As an example of a quick deal, he pointed to the AUSFTA, the deal between Australia and the USA that, according to one study, reduced both countries’ trade with the rest of the world by $53 billion over seven years. It was particularly bad deal for Australia’s sugar industry.
“It was reported that not a single grain of Queensland sugar had made it onto American soil,” Analyst said. “This is a real possibility if the UK wants a quick completion.”
Emanuel Adam says the US “will not be the easiest negotiation partner” and it tends to apply “a certain template” to its deals. He is keen for the UK to do what it can to preserve UK-based companies’ ability to move employees around their European offices for temporary work. He adds US business would struggle to adjust if post-Brexit Britain had a system of regulation very different to the EU’s.

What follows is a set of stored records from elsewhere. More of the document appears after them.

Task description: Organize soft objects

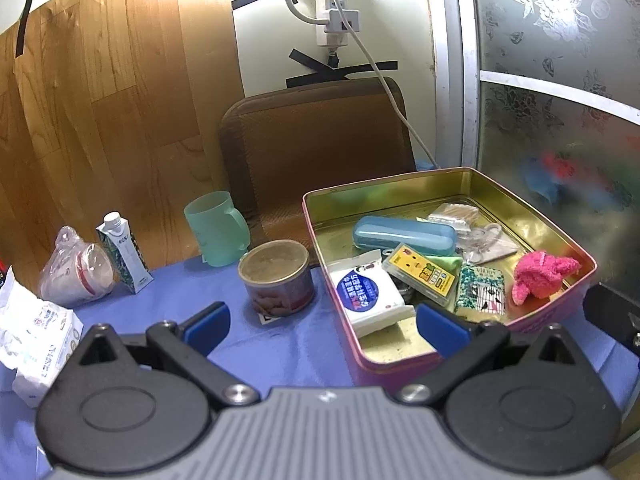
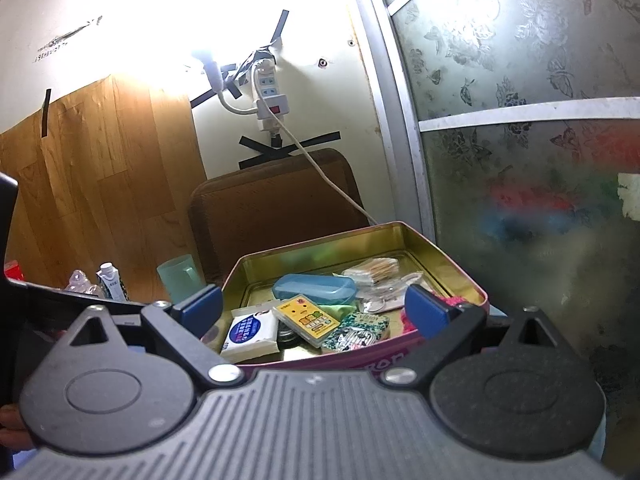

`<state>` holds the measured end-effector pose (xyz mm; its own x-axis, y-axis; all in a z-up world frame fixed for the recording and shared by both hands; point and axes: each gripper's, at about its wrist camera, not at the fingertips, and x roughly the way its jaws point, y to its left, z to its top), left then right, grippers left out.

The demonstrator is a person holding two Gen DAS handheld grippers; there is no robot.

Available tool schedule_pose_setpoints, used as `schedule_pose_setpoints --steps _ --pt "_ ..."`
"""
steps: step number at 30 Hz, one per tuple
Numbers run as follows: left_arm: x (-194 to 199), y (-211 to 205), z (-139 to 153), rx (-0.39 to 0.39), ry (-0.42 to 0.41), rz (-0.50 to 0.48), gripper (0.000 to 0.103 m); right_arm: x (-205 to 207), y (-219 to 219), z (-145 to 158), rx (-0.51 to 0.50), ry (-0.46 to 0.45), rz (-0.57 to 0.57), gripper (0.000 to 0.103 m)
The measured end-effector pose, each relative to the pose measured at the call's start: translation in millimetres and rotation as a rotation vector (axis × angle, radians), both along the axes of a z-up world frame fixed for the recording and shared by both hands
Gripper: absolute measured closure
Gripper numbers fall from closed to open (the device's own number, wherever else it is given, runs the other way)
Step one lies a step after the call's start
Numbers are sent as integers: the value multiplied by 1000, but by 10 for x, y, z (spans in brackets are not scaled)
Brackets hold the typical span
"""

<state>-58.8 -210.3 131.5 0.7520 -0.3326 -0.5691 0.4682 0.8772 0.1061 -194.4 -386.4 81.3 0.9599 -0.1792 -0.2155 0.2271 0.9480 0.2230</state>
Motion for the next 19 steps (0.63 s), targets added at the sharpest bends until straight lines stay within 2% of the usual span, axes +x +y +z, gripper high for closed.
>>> schedule_pose_setpoints --steps 13,17,19 --pt "44 -85 -32 2 15 -20 0 17 -49 -18 2 4 -8 4" --pt "28 -59 -22 -67 36 -86 0 20 -60 -21 2 4 -9 4" --pt "11 -70 -16 -78 30 -95 0 19 -75 -26 3 4 -13 4"
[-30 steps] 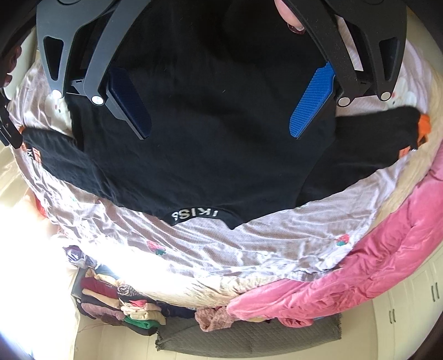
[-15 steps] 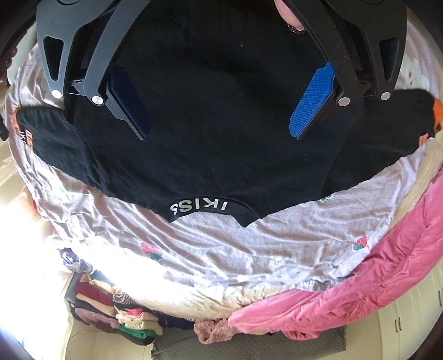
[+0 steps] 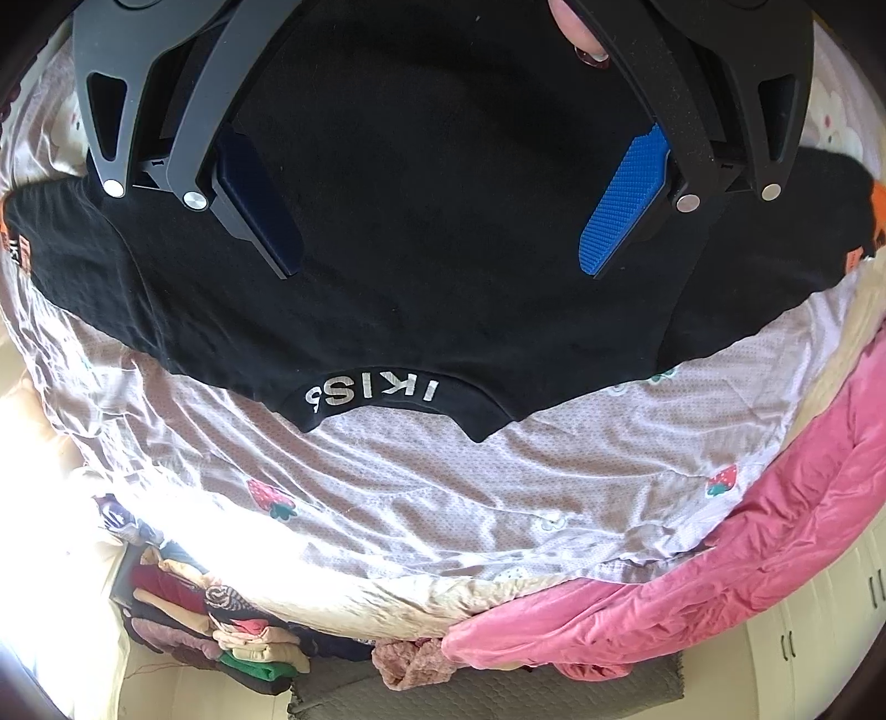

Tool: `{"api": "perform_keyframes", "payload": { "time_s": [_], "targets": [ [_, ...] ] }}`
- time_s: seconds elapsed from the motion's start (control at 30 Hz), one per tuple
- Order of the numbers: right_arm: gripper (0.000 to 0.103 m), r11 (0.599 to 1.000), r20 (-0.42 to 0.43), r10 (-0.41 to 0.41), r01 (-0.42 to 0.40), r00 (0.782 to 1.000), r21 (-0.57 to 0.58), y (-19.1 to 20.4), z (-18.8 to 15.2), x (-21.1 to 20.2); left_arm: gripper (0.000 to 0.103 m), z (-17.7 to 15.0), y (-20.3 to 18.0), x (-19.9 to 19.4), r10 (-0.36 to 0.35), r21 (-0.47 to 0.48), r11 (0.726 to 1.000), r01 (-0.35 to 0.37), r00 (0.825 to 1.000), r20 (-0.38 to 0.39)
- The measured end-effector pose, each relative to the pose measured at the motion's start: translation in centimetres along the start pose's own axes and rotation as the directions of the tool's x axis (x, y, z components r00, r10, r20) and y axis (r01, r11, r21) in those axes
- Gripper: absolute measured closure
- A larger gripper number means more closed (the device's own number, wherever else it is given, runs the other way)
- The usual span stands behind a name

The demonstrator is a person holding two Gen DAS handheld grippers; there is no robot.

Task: Fold small clothes
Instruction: 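Move the right gripper to the orange cuff of the nearest sleeve, then close the right gripper on the orange sleeve cuff and lift it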

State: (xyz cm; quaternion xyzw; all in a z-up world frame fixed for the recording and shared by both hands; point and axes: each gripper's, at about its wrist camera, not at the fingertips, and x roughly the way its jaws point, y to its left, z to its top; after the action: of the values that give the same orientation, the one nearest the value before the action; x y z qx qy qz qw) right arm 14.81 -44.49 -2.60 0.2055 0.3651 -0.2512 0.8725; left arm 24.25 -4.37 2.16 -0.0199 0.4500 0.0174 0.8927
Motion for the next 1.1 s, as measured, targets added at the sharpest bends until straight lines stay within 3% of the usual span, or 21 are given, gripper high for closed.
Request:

“I wouldn’t want to see a lopsided deal. If we rush, our inexperience could be a liability,” Adam Marshall says. “A free trade agreement is not a trophy... It’s not the single most important thing you could do.”
He says many US businesses have operations in the M4 corridor, where Heathrow and the EU give them easy access to the continent.
If a theoretical post-Brexit US deal were pitched to businesses operating in the UK, he says, they would likely respond: “Yeah, that’s great but I’m more worried about the fact my house is burning down in the mean time.”